= Expansion of the NBA =

Periods when the NBA has been expanded

Since beginning with 11 teams in 1946, the National Basketball Association (NBA) expanded several times before reaching its current 30 teams. The most recent additions were the Charlotte Hornets and Miami Heat (1988), the Minnesota Timberwolves and Orlando Magic (1989), the Toronto Raptors and Vancouver Grizzlies (1995; the latter relocated to Memphis in 2001), and the New Orleans Hornets (2002; now called the Pelicans).

On March 25, 2026, the NBA Board of Governors authorized the league to explore potential expansion franchises in Seattle and Las Vegas, targeted to begin play in the 2028–29 season.

Progression of NBA expansion
| Years | No. of teams |
| 1946–1947 | 11 |
| 1947–1948 | 8 |
| 1948–1949 | 12 |
| 1949–1950 | 17 |
| 1950–1951 | 11 |
| 1951–1953 | 10 |
| 1953–1955 | 9 |
| 1955–1961 | 8 |
| 1961–1966 | 9 |
| 1966–1967 | 10 |
| 1967–1968 | 12 |
| 1968–1970 | 14 |
| 1970–1974 | 17 |
| 1974–1976 | 18 |
| 1976–1980 | 22 |
| 1980–1988 | 23 |
| 1988–1989 | 25 |
| 1989–1995 | 27 |
| 1995–2004 | 29 |
| 2004–present | 30 |

==Early years (1946–1966)==
There was a lot of expansion and moving of organizations in the early years of the NBA. During this 20-year time period is when notable franchises entered the NBA like the Syracuse Nationals (now the Philadelphia 76ers), the Philadelphia Warriors (now the Golden State Warriors), Minneapolis Lakers (now the Los Angeles Lakers), Tri-Cities Blackhawks (now the Atlanta Hawks), and Rochester Royals (now the Sacramento Kings).

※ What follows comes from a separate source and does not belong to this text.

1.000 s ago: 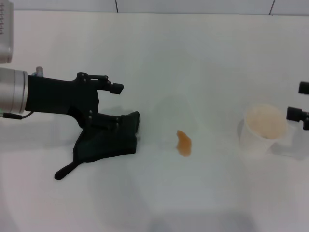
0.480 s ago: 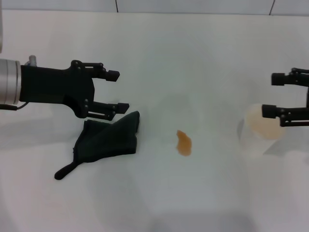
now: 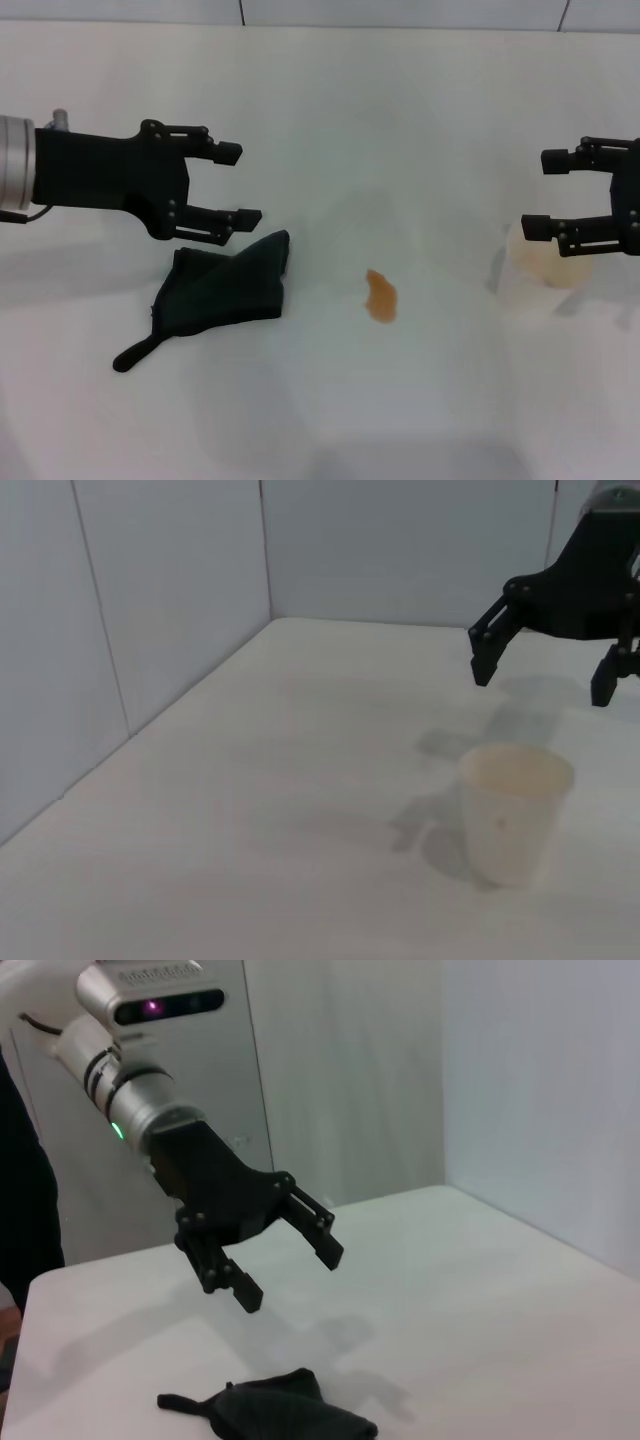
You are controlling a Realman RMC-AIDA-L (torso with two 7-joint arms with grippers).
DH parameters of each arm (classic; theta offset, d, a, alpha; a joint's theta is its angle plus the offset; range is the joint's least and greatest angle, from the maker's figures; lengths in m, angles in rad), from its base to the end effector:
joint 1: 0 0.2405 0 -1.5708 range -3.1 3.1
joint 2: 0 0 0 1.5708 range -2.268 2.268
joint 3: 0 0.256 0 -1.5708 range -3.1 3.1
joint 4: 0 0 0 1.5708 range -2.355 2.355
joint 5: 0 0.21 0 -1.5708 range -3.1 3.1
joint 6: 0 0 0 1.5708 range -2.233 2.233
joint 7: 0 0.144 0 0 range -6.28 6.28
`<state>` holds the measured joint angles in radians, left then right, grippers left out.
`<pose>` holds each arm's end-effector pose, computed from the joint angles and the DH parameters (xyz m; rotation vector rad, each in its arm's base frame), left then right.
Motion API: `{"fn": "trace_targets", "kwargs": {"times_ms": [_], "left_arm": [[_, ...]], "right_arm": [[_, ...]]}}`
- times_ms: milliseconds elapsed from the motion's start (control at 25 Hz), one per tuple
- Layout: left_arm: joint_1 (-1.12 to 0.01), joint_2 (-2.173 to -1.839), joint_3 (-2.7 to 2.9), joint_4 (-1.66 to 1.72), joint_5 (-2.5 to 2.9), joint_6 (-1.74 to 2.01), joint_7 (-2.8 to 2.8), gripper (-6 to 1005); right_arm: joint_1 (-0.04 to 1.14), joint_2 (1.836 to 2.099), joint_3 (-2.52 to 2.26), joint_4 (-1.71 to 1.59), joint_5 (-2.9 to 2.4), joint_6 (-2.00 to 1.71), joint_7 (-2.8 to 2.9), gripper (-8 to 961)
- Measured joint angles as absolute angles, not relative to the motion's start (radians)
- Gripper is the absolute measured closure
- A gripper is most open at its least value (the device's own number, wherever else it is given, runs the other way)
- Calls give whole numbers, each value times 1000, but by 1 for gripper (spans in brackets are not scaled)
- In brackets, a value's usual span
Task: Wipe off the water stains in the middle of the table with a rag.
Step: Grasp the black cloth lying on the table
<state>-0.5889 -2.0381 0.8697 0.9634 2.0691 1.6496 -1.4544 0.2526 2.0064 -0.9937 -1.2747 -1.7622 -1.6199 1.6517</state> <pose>-0.2121 0.3534 0.0341 -2.9173 -0.1797 -0.3872 0.2346 0.3012 0.0812 -2.7154 0.3858 0.5498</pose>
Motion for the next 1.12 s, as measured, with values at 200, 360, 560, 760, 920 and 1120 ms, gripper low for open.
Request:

The league experienced its first substantial growth, although short-lived, as the league was back down to eight teams by 1955 after peaking to 17 teams in 1949–50.

==Expansion era (1966–1980)==
During a span of 15 years, 14 of the 30 current teams were brought into the league, beginning with the Chicago Bulls in 1966. The San Diego Rockets (now Houston Rockets) and Seattle SuperSonics (now Oklahoma City Thunder) joined one year later, with the Phoenix Suns and Milwaukee Bucks following them in 1968. After two more seasons, in 1970, the Buffalo Braves (later San Diego Clippers, now Los Angeles Clippers), Cleveland Cavaliers, and Portland Trail Blazers all began play. The New Orleans Jazz (now Utah Jazz) became the league's 18th franchise in 1974.

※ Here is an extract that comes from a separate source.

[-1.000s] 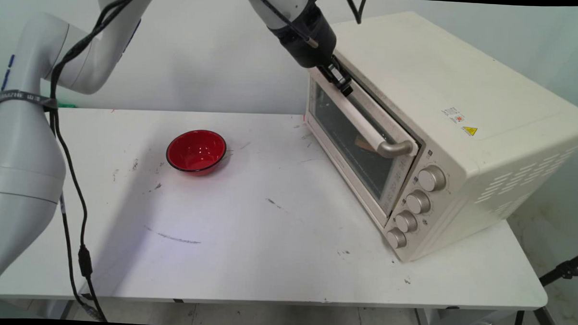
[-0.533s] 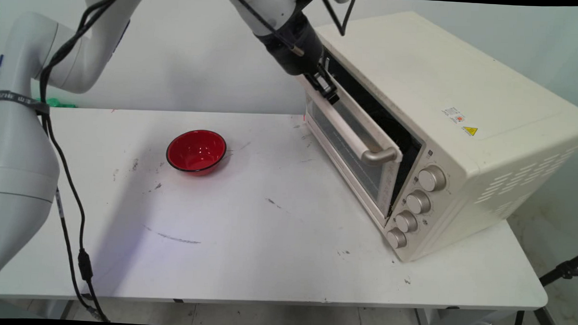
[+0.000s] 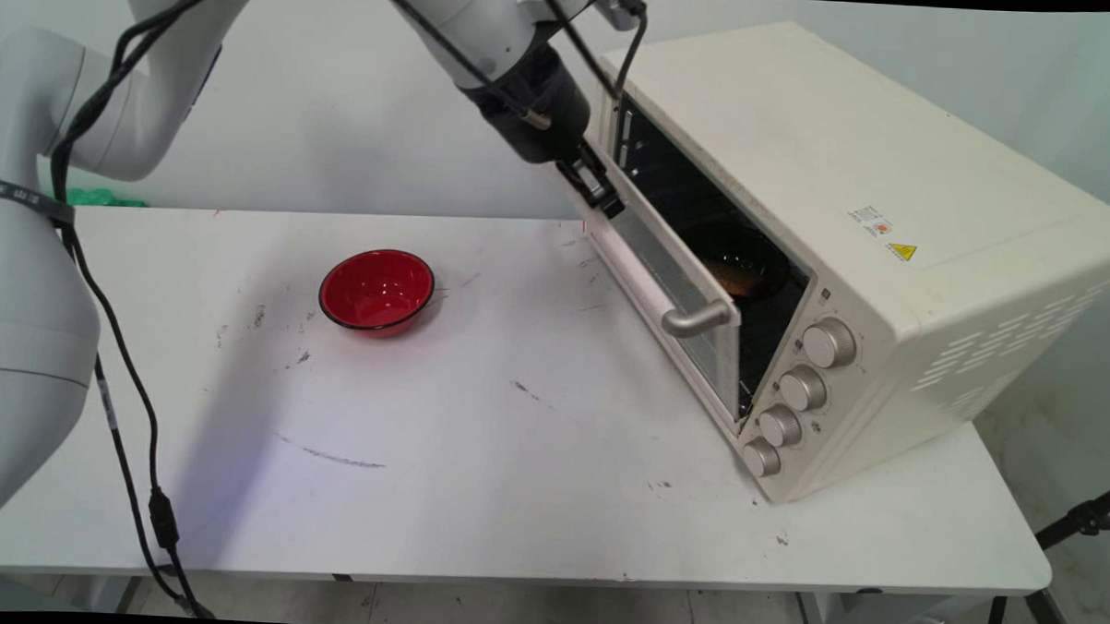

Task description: Open the oven

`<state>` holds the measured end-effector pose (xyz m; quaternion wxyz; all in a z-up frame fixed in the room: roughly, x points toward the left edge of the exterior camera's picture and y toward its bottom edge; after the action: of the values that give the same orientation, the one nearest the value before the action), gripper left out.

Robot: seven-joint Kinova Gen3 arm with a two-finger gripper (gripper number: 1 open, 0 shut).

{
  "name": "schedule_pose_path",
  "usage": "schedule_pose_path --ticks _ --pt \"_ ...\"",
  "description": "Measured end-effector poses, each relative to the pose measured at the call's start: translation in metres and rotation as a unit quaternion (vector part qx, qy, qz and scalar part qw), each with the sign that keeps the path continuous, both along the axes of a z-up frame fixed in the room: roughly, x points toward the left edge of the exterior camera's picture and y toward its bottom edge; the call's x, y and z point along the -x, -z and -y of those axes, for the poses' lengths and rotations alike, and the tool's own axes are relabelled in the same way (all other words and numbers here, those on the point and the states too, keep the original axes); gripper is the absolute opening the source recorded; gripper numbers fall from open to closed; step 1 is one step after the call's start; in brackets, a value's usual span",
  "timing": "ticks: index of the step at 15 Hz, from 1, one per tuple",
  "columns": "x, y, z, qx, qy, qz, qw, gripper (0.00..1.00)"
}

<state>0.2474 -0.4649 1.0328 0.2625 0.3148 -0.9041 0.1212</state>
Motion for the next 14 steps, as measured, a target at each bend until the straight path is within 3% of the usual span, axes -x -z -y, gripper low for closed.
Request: schedule_pose_path --ticks 14 --pt "-0.04 0.033 -0.036 0.012 0.0 -0.017 0.9998 0.0"
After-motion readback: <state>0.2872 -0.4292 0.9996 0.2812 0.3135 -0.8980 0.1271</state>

Following the 1975–76 season, the NBA merged with the American Basketball Association, a competing league that had operated for nine seasons beginning in 1967. With the ABA–NBA merger, four ABA teams became members of the NBA: the Denver Nuggets, Indiana Pacers, New York Nets (became New Jersey Nets, now Brooklyn Nets) and the San Antonio Spurs. In 1980, the Dallas Mavericks were created as the league's 23rd member.

==Modern expansion (1988–2004)==
The NBA has added seven more franchises from 1988 to present, the latest in 2004. Four teams were created in 1988 and 1989: the Charlotte Hornets, the Miami Heat and Orlando Magic, both in Florida, and the Minnesota Timberwolves. In 1995 the NBA created two new teams in Canada: the Toronto Raptors and Vancouver Grizzlies (who have since moved to Tennessee and are now the Memphis Grizzlies). The Raptors and Grizzlies were the first two Canadian teams since the now-defunct Toronto Huskies in the inaugural 1946–47 season. The league expanded to 30 with the Charlotte Bobcats in 2004, following the 2002 relocation of the Charlotte Hornets to New Orleans. In 2014, the Bobcats rebranded to and acquired the history of the Charlotte Hornets, with the New Orleans Pelicans being retroactively recognized as a new franchise established in 2002.

==Future expansion (2028–2029)==
On September 17, 2024, in the midst of rumors of the NBA potentially exploring expansion, ESPN reported on how the league had been exploring the idea of expanding once more since 2020 and that there had been many factors pointing to that idea of doing so in the upcoming future.

On December 18, 2025, NBA commissioner Adam Silver said that a decision would be made in 2026 on whether to proceed with expansion, with Seattle and Las Vegas being the top markets to be considered.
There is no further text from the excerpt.